> _Required action_
Repeat word for word every line of the data below, from the first through the line containing "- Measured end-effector", and stop there.

> _Source data_
**********
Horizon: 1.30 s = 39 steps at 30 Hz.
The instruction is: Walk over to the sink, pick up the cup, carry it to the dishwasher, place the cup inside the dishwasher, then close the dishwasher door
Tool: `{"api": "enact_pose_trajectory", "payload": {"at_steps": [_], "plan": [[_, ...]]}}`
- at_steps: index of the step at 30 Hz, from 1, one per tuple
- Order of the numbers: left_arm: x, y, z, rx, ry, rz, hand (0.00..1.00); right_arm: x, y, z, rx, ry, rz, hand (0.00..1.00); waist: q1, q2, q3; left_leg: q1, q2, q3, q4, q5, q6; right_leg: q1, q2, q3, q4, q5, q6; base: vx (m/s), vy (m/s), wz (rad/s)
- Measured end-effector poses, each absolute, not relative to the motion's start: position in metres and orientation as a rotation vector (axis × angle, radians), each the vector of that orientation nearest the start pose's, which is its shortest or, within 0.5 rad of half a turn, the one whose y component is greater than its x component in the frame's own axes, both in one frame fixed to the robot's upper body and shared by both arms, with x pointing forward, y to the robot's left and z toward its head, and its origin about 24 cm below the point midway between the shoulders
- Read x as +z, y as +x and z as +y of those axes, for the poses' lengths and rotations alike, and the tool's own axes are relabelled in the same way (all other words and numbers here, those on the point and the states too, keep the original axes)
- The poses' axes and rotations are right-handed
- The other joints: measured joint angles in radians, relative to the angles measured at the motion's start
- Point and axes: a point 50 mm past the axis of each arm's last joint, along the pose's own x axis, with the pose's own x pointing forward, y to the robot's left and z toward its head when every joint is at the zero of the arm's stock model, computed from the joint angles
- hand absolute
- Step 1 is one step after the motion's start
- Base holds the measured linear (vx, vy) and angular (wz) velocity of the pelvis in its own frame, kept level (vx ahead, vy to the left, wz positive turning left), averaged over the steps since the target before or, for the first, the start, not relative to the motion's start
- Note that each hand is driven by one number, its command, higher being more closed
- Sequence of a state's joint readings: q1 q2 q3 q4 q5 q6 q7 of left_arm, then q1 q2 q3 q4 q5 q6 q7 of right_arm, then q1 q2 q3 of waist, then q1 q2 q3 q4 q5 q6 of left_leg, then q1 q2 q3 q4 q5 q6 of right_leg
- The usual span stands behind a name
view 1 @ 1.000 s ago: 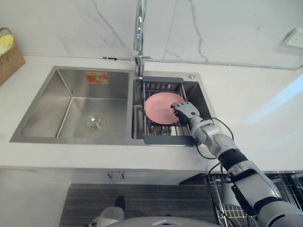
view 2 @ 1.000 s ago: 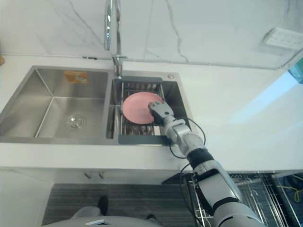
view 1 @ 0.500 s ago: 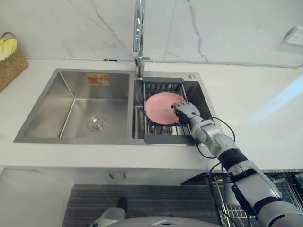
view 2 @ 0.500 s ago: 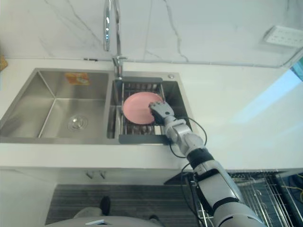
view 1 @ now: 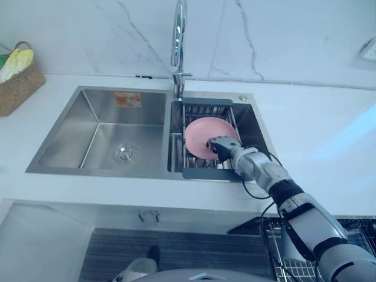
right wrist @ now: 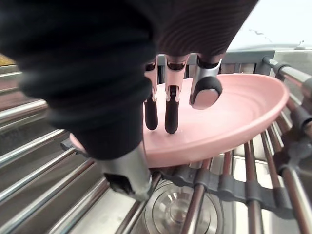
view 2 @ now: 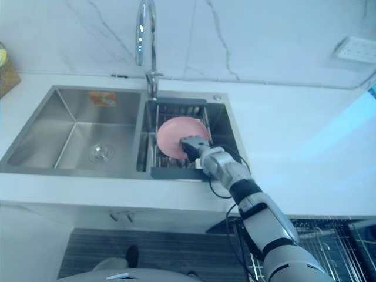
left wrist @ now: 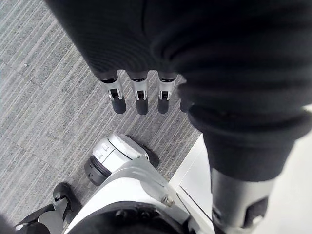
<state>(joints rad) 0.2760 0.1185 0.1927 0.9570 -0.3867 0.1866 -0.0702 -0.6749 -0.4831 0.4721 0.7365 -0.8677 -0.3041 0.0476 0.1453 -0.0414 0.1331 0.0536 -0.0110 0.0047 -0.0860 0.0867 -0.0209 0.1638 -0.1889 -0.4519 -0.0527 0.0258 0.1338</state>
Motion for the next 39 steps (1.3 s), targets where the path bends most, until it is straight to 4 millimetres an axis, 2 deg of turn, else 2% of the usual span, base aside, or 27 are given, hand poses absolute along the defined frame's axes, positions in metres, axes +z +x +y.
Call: {"api": "enact_pose_trajectory", "payload": {"at_steps": [1, 2, 13, 14, 23, 29, 39], "plan": [[-0.167, 0.019, 0.215, 0.454, -0.423, 1.293, 0.00, 0.066, 0.354, -0.158, 0.554, -1.546, -0.154, 1.00, 0.002, 0.000, 0.000, 0.000, 0.000, -0.001, 0.000, 0.000, 0.000, 0.000, 0.000, 0.000, 0.000, 0.000, 0.000, -0.01, -0.005, 0.05], [-0.167, 0.020, 0.215, 0.451, -0.422, 1.291, 0.00, 0.065, 0.354, -0.159, 0.560, -1.544, -0.143, 0.00, 0.008, 0.000, 0.000, 0.000, 0.000, -0.002, 0.000, 0.001, -0.001, 0.001, 0.001, 0.000, 0.000, 0.000, 0.000, 0.00, 0.000, 0.00], [-0.166, 0.023, 0.215, 0.427, -0.402, 1.293, 0.00, 0.062, 0.357, -0.160, 0.566, -1.566, -0.085, 0.00, 0.016, -0.002, -0.001, -0.001, 0.000, -0.003, 0.000, 0.002, -0.001, 0.008, 0.001, -0.003, -0.001, -0.001, 0.000, 0.00, 0.000, 0.02], [-0.166, 0.023, 0.215, 0.427, -0.401, 1.293, 0.00, 0.062, 0.358, -0.161, 0.556, -1.564, -0.073, 1.00, 0.016, -0.002, -0.001, -0.001, 0.000, -0.003, 0.000, 0.003, -0.001, 0.009, 0.001, -0.003, -0.001, -0.001, 0.000, 0.00, 0.000, 0.00], [-0.166, 0.024, 0.216, 0.420, -0.393, 1.301, 0.00, 0.059, 0.363, -0.164, 0.498, -1.551, -0.027, 1.00, 0.021, -0.011, -0.002, 0.000, 0.000, -0.004, 0.000, 0.002, -0.003, 0.013, 0.001, -0.010, 0.000, -0.002, -0.002, 0.00, 0.000, 0.02], [-0.166, 0.025, 0.216, 0.414, -0.387, 1.301, 0.00, 0.059, 0.364, -0.169, 0.424, -1.620, -0.046, 1.00, 0.025, -0.013, 0.000, -0.002, 0.000, -0.004, 0.000, 0.001, -0.006, 0.013, 0.000, -0.010, 0.001, -0.002, -0.002, 0.00, 0.000, 0.00], [-0.166, 0.025, 0.218, 0.416, -0.383, 1.299, 0.00, 0.062, 0.364, -0.178, 0.286, -1.594, -0.089, 1.00, 0.020, -0.019, 0.003, -0.005, 0.000, -0.002, 0.000, -0.002, -0.008, 0.010, 0.000, -0.009, 0.000, -0.005, -0.001, 0.00, 0.000, 0.00]]}}
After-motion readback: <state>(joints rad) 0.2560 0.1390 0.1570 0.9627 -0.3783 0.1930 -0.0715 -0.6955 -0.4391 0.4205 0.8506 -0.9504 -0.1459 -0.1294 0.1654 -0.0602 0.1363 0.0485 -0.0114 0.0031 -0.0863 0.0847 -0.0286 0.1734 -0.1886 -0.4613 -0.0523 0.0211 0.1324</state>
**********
> _Completed exercise_
Horizon: 1.30 s = 39 steps at 30 Hz.
The instruction is: Walk over to the sink, pick up the cup, carry it to the dishwasher, place the cup inside the dishwasher, then close the dishwasher door
Tool: `{"api": "enact_pose_trajectory", "payload": {"at_steps": [_], "plan": [[_, ...]]}}`
- at_steps: index of the step at 30 Hz, from 1, one per tuple
- Order of the numbers: left_arm: x, y, z, rx, ry, rz, hand (0.00..1.00); right_arm: x, y, z, rx, ry, rz, hand (0.00..1.00); waist: q1, q2, q3; left_leg: q1, q2, q3, q4, q5, q6; right_leg: q1, q2, q3, q4, q5, q6; base: vx (m/s), vy (m/s), wz (rad/s)
- Measured end-effector poses, each absolute, not relative to the motion's start: position in metres and orientation as a rotation vector (axis × angle, radians), each the vector of that orientation nearest the start pose's, which is its shortest or, within 0.5 rad of half a turn, the one whose y component is greater than its x component in the frame's own axes, both in one frame fixed to the robot's upper body and shared by both arms, with x pointing forward, y to the robot's left and z toward its head, and its origin about 24 cm below the point midway between the shoulders

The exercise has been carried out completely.